Set down exactly the lines of the records from the top to the line containing "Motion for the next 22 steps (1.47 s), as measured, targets"; include both.
- Opening Delimiter -
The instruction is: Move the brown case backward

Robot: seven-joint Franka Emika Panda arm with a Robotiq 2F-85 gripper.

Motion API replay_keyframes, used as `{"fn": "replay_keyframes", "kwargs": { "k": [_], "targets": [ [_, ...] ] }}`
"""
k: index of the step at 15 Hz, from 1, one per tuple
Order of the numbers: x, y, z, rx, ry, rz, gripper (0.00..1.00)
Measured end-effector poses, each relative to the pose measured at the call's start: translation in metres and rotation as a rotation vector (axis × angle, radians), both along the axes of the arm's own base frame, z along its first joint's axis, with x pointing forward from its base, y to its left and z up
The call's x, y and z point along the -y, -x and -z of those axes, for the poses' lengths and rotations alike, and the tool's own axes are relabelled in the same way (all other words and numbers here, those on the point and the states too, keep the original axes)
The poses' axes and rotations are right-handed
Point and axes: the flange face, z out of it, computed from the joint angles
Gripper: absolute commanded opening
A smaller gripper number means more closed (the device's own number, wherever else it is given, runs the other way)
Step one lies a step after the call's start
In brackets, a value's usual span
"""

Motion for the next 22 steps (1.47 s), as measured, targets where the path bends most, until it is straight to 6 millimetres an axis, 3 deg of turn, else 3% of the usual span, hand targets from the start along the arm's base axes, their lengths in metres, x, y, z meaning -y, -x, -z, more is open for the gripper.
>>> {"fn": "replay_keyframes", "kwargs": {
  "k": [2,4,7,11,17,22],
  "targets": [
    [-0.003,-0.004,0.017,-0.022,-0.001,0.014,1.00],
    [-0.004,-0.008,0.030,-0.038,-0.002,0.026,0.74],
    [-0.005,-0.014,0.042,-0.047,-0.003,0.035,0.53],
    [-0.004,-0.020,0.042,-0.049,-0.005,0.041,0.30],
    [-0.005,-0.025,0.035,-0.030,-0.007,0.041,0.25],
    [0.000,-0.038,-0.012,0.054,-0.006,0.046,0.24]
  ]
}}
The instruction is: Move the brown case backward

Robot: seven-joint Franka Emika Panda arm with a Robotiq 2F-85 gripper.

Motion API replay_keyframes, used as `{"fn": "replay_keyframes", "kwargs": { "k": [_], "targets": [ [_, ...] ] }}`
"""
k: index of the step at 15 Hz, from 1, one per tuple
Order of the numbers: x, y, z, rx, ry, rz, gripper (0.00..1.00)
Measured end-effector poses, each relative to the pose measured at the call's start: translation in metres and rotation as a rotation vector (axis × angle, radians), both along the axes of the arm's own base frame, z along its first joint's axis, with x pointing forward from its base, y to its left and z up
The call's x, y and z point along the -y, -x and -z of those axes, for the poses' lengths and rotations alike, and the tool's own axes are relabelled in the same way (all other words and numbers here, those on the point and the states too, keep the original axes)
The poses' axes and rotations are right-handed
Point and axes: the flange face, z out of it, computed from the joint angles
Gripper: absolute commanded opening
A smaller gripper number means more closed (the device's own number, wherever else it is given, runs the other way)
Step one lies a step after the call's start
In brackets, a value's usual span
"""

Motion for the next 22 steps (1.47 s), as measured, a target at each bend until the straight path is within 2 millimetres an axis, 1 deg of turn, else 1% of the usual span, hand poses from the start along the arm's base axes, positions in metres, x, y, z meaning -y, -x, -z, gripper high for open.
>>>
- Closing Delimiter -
Solved exercise:
The instruction is: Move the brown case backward

Robot: seven-joint Franka Emika Panda arm with a Robotiq 2F-85 gripper.

Motion API replay_keyframes, used as `{"fn": "replay_keyframes", "kwargs": { "k": [_], "targets": [ [_, ...] ] }}`
"""
k: index of the step at 15 Hz, from 1, one per tuple
Order of the numbers: x, y, z, rx, ry, rz, gripper (0.00..1.00)
Measured end-effector poses, each relative to the pose measured at the call's start: translation in metres and rotation as a rotation vector (axis × angle, radians), both along the axes of the arm's own base frame, z along its first joint's axis, with x pointing forward from its base, y to its left and z up
The call's x, y and z point along the -y, -x and -z of those axes, for the poses' lengths and rotations alike, and the tool's own axes are relabelled in the same way (all other words and numbers here, those on the point and the states too, keep the original axes)
The poses' axes and rotations are right-handed
Point and axes: the flange face, z out of it, computed from the joint angles
Gripper: absolute commanded opening
A smaller gripper number means more closed (the device's own number, wherever else it is given, runs the other way)
Step one lies a step after the call's start
In brackets, a value's usual span
"""

Motion for the next 22 steps (1.47 s), as measured, targets where the path bends most, until it is straight to 6 millimetres an axis, 3 deg of turn, else 3% of the usual span, hand targets from the start along the arm's base axes, their lengths in metres, x, y, z meaning -y, -x, -z, more is open for the gripper.

The answer requires no further additions.